Several studies at the Gudmunsen Sandhills Laboratory in Nebraska looked at the value of protein supplement for wintering spring-calving cows. One study was conducted with cows grazing winter range and a second study was conducted with cows grazing either winter range or corn stalks. In each study, half the cows were fed the equivalent of 1 lb./head/day of protein supplement (either 42% or 28% CP, depending on the study) three times per week from December 1 through February 28 while the other half were not fed any supplement. In both studies, cow weight and body condition at calving were greater for cows fed supplement but breeding rates were not different between the two groups. Steer calves from the supplemented cows had greater pre-weaning gains and weaning weights than those from un-supplemented cows. Economic returns from protein supplementation differed between studies. In one study, protein supplementation improved returns from steer calves because of an increased number of live calves at weaning, while in the second study, returns on steers were only increased when steers were retained to slaughter with steers from supplemented cows having greater carcass value.

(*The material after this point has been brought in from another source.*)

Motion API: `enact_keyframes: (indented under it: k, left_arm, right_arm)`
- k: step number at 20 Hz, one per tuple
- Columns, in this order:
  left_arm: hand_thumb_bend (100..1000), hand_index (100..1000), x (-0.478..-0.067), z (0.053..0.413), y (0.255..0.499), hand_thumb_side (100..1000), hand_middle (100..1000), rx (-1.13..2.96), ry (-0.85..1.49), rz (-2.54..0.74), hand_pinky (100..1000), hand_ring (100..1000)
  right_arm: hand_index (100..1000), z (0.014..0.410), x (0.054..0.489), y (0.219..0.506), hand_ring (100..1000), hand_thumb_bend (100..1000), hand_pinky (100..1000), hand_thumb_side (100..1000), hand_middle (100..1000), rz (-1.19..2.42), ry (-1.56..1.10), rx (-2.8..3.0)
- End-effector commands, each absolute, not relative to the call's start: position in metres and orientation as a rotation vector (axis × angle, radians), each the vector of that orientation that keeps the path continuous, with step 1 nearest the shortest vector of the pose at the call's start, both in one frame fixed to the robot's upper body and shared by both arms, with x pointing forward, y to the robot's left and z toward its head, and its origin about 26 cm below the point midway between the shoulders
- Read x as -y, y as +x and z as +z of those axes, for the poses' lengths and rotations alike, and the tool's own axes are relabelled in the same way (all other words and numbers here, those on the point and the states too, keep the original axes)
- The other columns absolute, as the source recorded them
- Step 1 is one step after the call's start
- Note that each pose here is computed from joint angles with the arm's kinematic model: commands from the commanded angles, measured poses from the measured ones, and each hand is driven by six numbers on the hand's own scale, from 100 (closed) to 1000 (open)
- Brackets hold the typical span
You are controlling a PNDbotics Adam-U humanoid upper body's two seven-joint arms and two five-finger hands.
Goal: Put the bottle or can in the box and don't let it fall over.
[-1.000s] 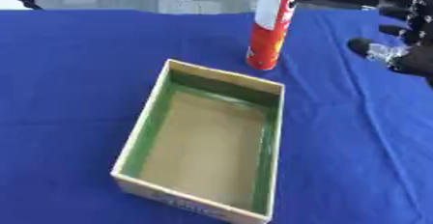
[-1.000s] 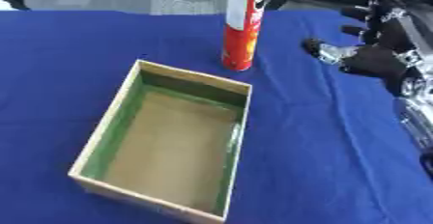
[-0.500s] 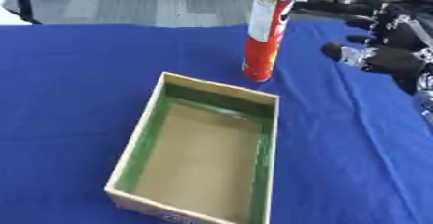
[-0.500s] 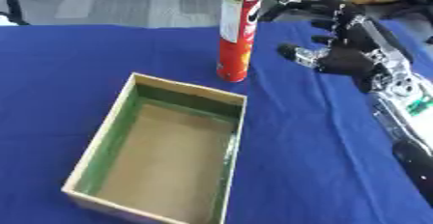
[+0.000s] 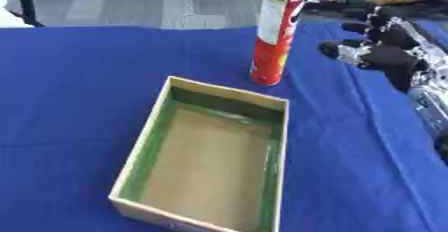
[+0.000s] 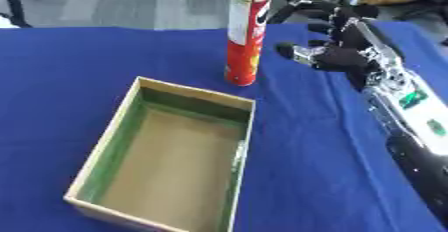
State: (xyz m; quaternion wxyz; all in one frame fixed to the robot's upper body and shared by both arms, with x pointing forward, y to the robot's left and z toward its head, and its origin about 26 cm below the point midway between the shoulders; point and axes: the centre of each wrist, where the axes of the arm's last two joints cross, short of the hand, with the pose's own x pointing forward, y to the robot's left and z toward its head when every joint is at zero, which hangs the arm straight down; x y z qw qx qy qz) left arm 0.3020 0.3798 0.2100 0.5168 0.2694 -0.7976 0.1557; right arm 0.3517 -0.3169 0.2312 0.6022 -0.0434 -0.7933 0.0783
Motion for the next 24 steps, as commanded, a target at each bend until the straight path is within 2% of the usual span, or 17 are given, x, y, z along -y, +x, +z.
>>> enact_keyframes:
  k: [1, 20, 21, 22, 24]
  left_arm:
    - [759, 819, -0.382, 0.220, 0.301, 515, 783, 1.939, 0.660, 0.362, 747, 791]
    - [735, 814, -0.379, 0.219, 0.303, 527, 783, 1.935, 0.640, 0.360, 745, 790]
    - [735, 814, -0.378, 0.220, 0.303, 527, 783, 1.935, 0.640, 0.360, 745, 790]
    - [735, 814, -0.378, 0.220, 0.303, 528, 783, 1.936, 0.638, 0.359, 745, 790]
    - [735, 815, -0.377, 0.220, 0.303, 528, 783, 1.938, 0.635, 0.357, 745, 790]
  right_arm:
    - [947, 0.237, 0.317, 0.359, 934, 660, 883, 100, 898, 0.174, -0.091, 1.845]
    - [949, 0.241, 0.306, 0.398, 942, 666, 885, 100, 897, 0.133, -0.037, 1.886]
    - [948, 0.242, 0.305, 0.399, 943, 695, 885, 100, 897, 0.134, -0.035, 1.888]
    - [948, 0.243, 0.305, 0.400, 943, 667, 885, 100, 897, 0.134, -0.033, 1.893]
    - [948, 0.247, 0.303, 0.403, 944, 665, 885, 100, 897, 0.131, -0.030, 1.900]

Performance of heifer calves was also evaluated. In one study, heifers born from cows receiving winter supplement had greater pre-breeding body weights, higher pregnancy percentages, and more of them calved in the first 21-days of the calving season than those born from cows that were not fed the supplement. This did not hold true in a second study, even though heifers from cows receiving winter protein supplement tended to be slightly younger at puberty.
These studies suggest that winter protein supplement may have a greater effect on subsequent calf performance than it might have directly on reproductive performance of the cows fed supplement. It is important to note that body condition scores of all cows in these studies was greater than 4.5 and reproductive performance might still be affected if condition dropped much lower than this. A consistent economic value of providing winter protein supplement to cows was recognized if steer calves were retained through slaughter.